== The problem ==
Retype the opening lines of the listing below, ending with the line that contains "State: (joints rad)", and leave out any pictures.

== Data block ==

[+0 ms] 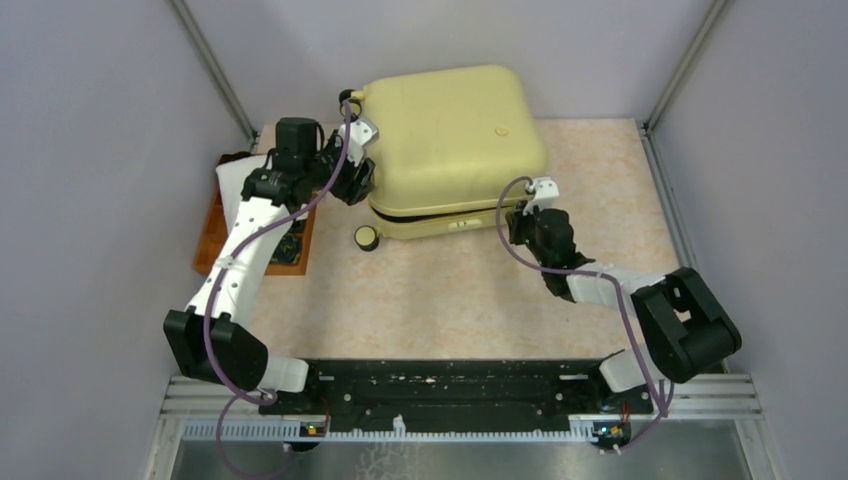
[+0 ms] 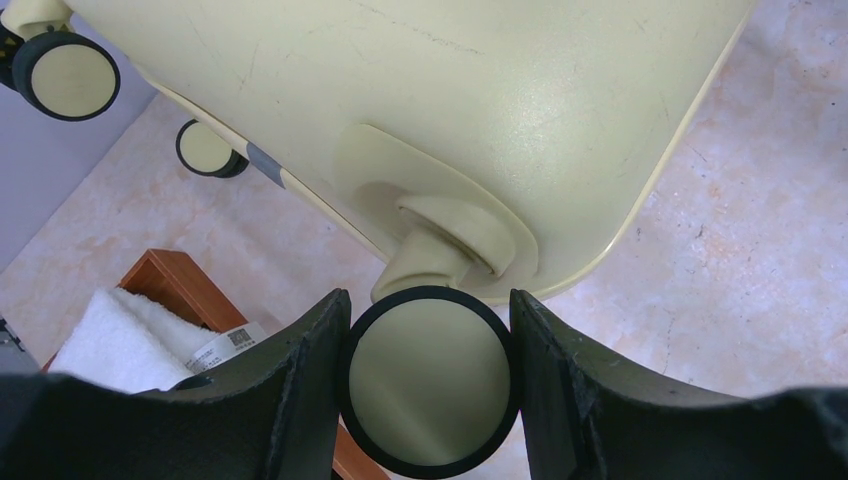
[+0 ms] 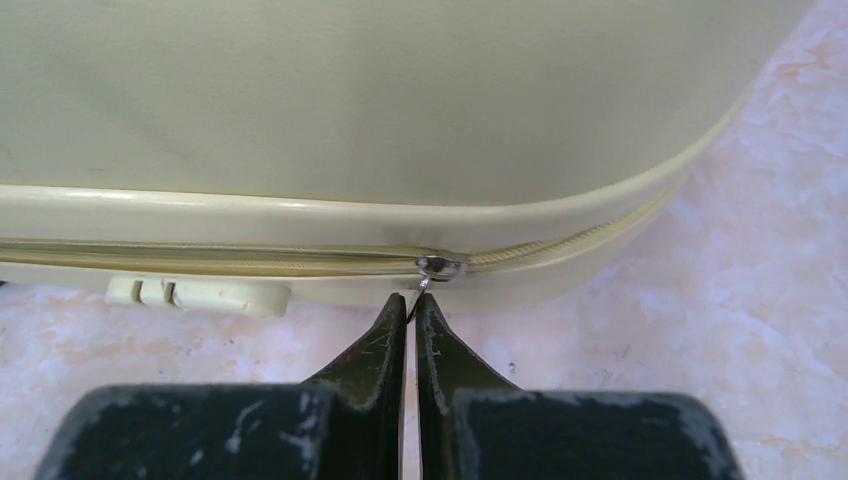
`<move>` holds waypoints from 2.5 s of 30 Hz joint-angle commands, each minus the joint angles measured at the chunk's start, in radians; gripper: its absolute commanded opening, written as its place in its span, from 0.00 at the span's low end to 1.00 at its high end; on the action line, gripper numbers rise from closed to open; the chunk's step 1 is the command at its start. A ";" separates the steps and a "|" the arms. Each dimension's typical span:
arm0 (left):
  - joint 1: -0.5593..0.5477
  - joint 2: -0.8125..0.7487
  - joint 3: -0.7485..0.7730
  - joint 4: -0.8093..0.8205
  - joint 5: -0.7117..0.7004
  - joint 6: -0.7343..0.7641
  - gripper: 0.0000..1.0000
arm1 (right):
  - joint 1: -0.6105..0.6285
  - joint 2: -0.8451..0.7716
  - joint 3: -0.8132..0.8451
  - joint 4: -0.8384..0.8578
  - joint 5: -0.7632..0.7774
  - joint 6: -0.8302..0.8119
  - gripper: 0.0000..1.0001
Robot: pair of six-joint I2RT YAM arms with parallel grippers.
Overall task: Pack the luggage
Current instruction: Zip the luggage at the center of the board.
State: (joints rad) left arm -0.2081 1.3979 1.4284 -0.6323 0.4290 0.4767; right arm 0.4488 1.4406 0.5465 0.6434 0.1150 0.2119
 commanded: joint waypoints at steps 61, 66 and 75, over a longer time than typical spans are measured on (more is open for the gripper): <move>-0.032 0.166 0.336 -0.407 0.376 0.291 0.96 | 0.036 -0.342 -0.061 -0.365 0.120 0.356 0.52; 0.150 0.298 0.432 -0.383 0.327 0.436 0.99 | 0.002 -0.303 0.003 -0.391 0.085 0.337 0.51; 0.186 0.530 0.532 -0.058 0.217 0.325 0.99 | 0.001 -0.307 -0.011 -0.386 -0.013 0.324 0.51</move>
State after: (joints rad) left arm -0.0235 1.8721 1.8725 -0.8818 0.6769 0.8368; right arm 0.4530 1.1435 0.5201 0.2409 0.1623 0.5514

== Answer to this task ==
[+0 ms] 
[+0 ms] 
[+0 ms] 
`<move>` holds waypoints from 2.5 s of 30 Hz joint-angle commands, each minus the joint angles measured at the chunk's start, in radians; gripper: its absolute commanded opening, written as its place in its span, from 0.00 at the span's low end to 1.00 at its high end; on the action line, gripper numbers rise from closed to open; the chunk's step 1 is the command at its start. A ";" separates the steps and a "|" the arms. Each dimension's typical span:
arm0 (left):
  - joint 1: -0.5593..0.5477
  - joint 2: -0.8125..0.7487
  - joint 3: -0.7485..0.7730
  - joint 4: -0.8093..0.8205
  - joint 5: -0.7117..0.7004
  - joint 6: -0.7343..0.7641
  - gripper: 0.0000..1.0000
arm1 (right):
  - joint 1: -0.6105..0.6285
  - joint 2: -0.8451..0.7716
  - joint 3: -0.8132..0.8451
  - joint 4: -0.8384..0.8578
  - joint 5: -0.7632..0.7774
  - joint 6: -0.8302..0.8119
  - gripper: 0.0000..1.0001
Robot: pair of six-joint I2RT YAM arms with parallel grippers.
Overall task: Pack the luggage
Current instruction: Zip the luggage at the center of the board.
State: (joints rad) left arm -0.2081 1.3979 1.4284 -0.6323 0.4290 0.4767; right arm 0.4488 1.4406 0.5465 0.6434 0.1150 0.2119

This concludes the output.